Non-skeletal Issues of Osteogenesis Imperfecta

Early definitions of osteogenesis imperfecta (OI) refer to a syndrome of fragile bones plus hearing loss. This suggests that the problems seen in people with OI include more than just brittle bones. In dominant OI, the mutation in type 1 collagen affects not only the skeleton but also the collagen-rich tissues in other organ systems. Like the skeletal manifestations, the non-skeletal clinical features vary in the degree of severity. In some instances, age is also a factor in severity. Research is needed to fully understand the prevalence and best approach to management of non-skeletal issues.

More detailed information and recommendations for many of the following topics is provided in the Supporting Documents for this section.

Dental Oral-Facial

OI affects the growth of both jaws and tooth development. In addition, about 50% of people with OI also have dentinogenesis imperfecta (DI). Regular dental care is recommended for all people with OI beginning within 6 months after the primary teeth erupt and continuing throughout life. Other common oral cavity problems related to OI include impacted teeth, anterior and posterior open and cross bites and skeletal Class III malocclusion.


In people with severe forms of OI respiratory complications are a leading cause of death. Although respiratory problems are usually more severe in those with severe OI, the primary collagen defect affects lung tissue in all people with OI, including those with a mild phenotype. Altered lung tissue predisposes the person to respiratory infections.

Rates of asthma and pneumonia are higher in children and adults who have OI than in the unaffected population. Chest wall deformities, rib fractures, scoliosis, kyphoscoliosis, chest wall muscle weakness, limited mobility and the effects of gastrointestinal problems such as constipation and reflux all contribute to poor pulmonary function. Fatigue, breathlessness and wheezing are frequent symptoms. Manifestations can include asthma, recurrent pneumonia, exercise intolerance, and sleep apnea.


Approximately 50% of adults with OI have a measurable hearing loss, which typically arises in the second or third decade of life. Bone quality and structural abnormalities of the ear bones -- including visible deformities in the ossicles and inner ear-- contribute to the loss. Environmental factors affecting hearing may cause a loss sooner than in the unaffected population. Most hearing loss in OI is mixed but conductive, and sensorineural types of loss are seen. Severity ranges from mild to profound. In addition, some people report tinnitus and vertigo. Treatments include hearing aids and/or surgery such as stapedectomy or cochlear implant. Physicians should be alert to dangers of ototoxins in this population.
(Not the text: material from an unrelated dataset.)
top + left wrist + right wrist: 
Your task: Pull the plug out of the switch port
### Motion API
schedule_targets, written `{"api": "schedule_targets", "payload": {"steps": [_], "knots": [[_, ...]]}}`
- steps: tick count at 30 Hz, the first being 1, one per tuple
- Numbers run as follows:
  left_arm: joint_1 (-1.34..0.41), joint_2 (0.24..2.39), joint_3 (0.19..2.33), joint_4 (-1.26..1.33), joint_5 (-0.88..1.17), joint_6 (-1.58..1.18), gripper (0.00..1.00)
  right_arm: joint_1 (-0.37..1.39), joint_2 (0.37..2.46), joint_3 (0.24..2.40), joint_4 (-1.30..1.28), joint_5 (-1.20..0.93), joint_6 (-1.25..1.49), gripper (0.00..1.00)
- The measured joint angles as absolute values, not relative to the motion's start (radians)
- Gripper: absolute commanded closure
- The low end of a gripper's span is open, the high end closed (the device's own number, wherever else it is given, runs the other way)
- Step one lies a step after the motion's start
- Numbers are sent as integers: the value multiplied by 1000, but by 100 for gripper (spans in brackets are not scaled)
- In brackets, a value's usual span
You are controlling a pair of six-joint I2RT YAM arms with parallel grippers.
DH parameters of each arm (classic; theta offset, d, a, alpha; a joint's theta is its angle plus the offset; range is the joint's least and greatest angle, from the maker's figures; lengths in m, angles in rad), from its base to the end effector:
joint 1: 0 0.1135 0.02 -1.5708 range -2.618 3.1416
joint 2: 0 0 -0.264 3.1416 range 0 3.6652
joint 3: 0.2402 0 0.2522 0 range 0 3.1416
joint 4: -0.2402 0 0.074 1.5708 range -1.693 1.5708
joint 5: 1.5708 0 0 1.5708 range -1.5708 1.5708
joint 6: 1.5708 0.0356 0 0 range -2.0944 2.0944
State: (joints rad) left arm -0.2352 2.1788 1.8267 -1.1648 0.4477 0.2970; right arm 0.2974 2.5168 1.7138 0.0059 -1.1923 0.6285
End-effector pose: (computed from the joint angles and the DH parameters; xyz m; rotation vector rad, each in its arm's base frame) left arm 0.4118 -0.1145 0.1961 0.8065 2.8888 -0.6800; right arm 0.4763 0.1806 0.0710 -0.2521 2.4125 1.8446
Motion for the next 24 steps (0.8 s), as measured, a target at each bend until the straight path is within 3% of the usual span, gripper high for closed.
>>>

The prevalence of cardiovascular problems among patients with OI is unknown. The most frequently reported cardiovascular issues are hypertension, and mitral valve prolapse. Heart valve problems are believed to develop over time. They are more of a concern for adults who have OI, but are infrequently seen in children. Cardiac surgery, including valve replacement, has been successful.


Intelligence is typically normal in OI. People with all subtypes of OI may develop basilar impression (BI) over time, and those with severe OI (Type III) have a greater risk. Enlarged head circumference is seen in infants and children who have OI and may or may not be caused by hydrocephalus. Evaluation is required; shunting is possible


People with OI seem to experience the common refractive errors such as myopia, hyperopia or astigmatism at about the same rate as people in the unaffected population. More serious conditions like glaucoma and retinal detachment are seen in adults, but the incidence is unknown. Blue sclerae, a frequently described finding, may be associated with corneal thinning. Scleral thickness is normal in OI Type I but may be thin in other types of OI.

Connective Tissue: Blood Vessels, Skin, Tendons and Ligaments

  • Thin blood vessels and thin skin may cause people to bruise easily.
  • Skin may be stiffer and less elastic, increasing the risk for scarring.
  • Reduced muscle strength may be significant in those with moderate and severe forms of OI.
  • Joint laxity is common and contributes to frequent sprains and dislocations particularly of the ankles, hips, shoulders, thumbs and elbows.
  • Flat feet are common, particularly in Type I (the mildest type).
  • Hernias may be present at birth and occur more frequently in children with OI than in the general population.


  • People with more severe forms of OI are often short however growth hormones and other hormones are typically normal.
  • Excessive diaphoresis has been reported in individuals of all types of OI.
  • Young women with OI may start menstruating later than other women.


  • Constipation is common in children and adults with OI.
  • Spine, hip and pelvic deformities contribute to constipation in severely affected children.
  • Treatments include diet, hydration, physical activity and medication.
  • Celiac disease, gluten sensitivity, and colitis are reported in children, teens and adults with all types of OI, but it is not clear if these are more common than in the general population.


People who have OI experience acute pain from an injury; surgical pain; and varying degrees of chronic pain. Back pain may be due to compression fractures of the spine or spine curves such as scoliosis or kyphosis. Some people may have pain without clear evidence of a fracture. Adequate pain management is essential to maintaining mobility and improving quality of life. People with OI feel the same level of pain as others but may complain less since they experience pain more often than others.